# What Kind of Slam is This?



## Lipless Crankbait (Mar 24, 2007)

From an east texas pond last weekend. I know this is just a saltwater board, but I thought ya'll would get a kick out of it. And the rest of the catch.


----------



## KylesKenner2 (Nov 19, 2008)

Where was that at? Lake Bud-Light? 
Some of those fish have a big beer belly
Nice job.


----------



## reelthreat (Jul 11, 2006)

I think your catfish are crossed with puffer fish.

That fat and still eating, wow.


----------



## catchysumfishy (Jul 19, 2008)

That's a Super lam Bam Slam ! You hit 'em hard, great job!


----------



## Redfishr (Jul 26, 2004)

Holy green fish, those are some real nice bass.


----------



## zburges (May 9, 2006)

Holy Bass Turds!!! Nice going. I would call that "I caught everything in this pond" Slam!


----------



## trainwreck203 (May 10, 2005)

Man thats a lot of BIG bass!


----------



## Third Wave (May 24, 2004)

Did you clean that pond out totally?


----------



## tunnelchamp22 (Aug 12, 2008)

Looks like an old telephone slam to me. Not a fishing pole in sight! LOL nice catch, kids look like they were having a great time.


----------



## iridered2003 (Dec 12, 2005)

thats the EAST TEXAS HILLBILLY FAMILY SLAM. nice job. the kids has a good time by the smiles on their faces.


----------



## TripleGrip (Oct 18, 2007)

that is without a doubt a 2cool slam.


----------



## Majek_20V (Jan 29, 2009)

dynomite slam. Watch this............................RUN>>>RUN<<RUN  J/J

Great catch!


----------



## DPG (Aug 13, 2005)

In the last picture I count 36 bass, 5 crappie, and 3 catfish. h:

I hope it was a private pond.


----------



## LBS (Sep 2, 2004)

Aint' seen a grinnel in a long time. Nice. Those bass are HEFTY.


----------



## Lipless Crankbait (Mar 24, 2007)

The fish were out of my 10 acre lake in Dayton.
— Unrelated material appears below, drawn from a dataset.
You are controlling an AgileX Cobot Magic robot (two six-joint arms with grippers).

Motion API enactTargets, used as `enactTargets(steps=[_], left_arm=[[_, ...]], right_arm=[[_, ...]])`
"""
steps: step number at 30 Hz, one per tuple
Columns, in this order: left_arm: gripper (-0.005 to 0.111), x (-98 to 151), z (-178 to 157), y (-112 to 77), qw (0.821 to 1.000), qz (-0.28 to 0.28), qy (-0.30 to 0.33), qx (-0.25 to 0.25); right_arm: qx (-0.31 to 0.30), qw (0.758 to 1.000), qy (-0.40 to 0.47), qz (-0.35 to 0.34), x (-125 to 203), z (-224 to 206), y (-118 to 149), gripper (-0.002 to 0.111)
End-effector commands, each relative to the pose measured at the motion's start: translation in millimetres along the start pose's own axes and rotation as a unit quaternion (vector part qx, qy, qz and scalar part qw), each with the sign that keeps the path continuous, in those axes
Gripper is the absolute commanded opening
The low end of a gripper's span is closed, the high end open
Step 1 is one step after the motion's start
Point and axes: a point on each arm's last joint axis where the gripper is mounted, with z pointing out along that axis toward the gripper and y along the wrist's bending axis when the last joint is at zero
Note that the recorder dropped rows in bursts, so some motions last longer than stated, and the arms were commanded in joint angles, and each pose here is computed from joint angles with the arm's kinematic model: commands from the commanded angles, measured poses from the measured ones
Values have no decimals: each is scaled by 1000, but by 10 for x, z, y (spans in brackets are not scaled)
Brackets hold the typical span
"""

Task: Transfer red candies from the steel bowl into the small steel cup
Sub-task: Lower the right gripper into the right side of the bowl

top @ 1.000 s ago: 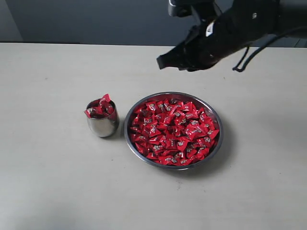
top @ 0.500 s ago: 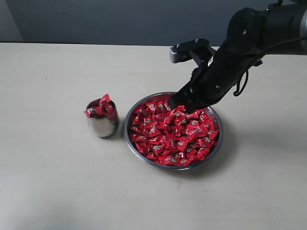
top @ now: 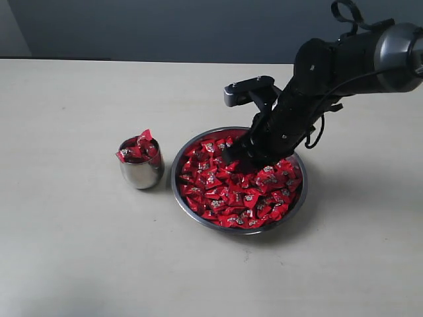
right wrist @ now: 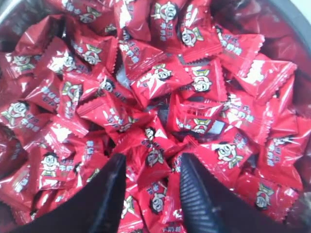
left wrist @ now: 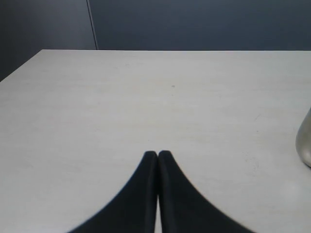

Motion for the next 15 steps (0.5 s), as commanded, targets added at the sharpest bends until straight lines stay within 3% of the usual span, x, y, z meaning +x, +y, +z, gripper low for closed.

We are trying to get all of the locals out and going to re-stock in a few months with Floridas. Thanks for the replies it was a lot of fun.


----------



## Miles2Fish (Dec 2, 2008)

I call that a kitchen sink...becuase you caught everything but the.....


----------



## Bonito (Nov 17, 2008)

Looks like a Fat Belly Bama Slama.


----------



## txjoker (Jun 21, 2005)

It definitely looks like a great time and a fine catch. Ok, I guess I will ask a question and possibly have people call me Jr. Game Warden. Are there different limits/no limits on private ponds as opposed to public?


----------



## Wakerider1424 (Nov 25, 2007)

Sir, it looks like you didnt vent your cat fish..! how deep were ya!!!?? Nice good eatin slam


----------



## notthatdeep (Feb 5, 2005)

What kind of explosives did ya use?


----------



## HoustonKid (Dec 29, 2005)

Wow, I call it a slam I would like to have caught.


----------



## jhauling (Mar 14, 2008)

*slam*

What kind of fish is it in the top left?


----------



## Stumpgrinder (Feb 18, 2006)

This one is easy...... It's the "oh my dayum slam"

Any simpleton should be able to figure that out. LOL


----------



## bayhawker (Nov 10, 2006)

*Now I See*

Now that you have posted the pic I can see how you are holding your mouth! Great catch and even better management in your 10ac honey hole!


----------



## SwampRat (Jul 30, 2004)

When you catch a choupique, it's a supper slam...

SR!!


----------



## DPG (Aug 13, 2005)

txjoker said:


> It definitely looks like a great time and a fine catch. Ok, I guess I will ask a question and possibly have people call me Jr. Game Warden. Are there different limits/no limits on private ponds as opposed to public?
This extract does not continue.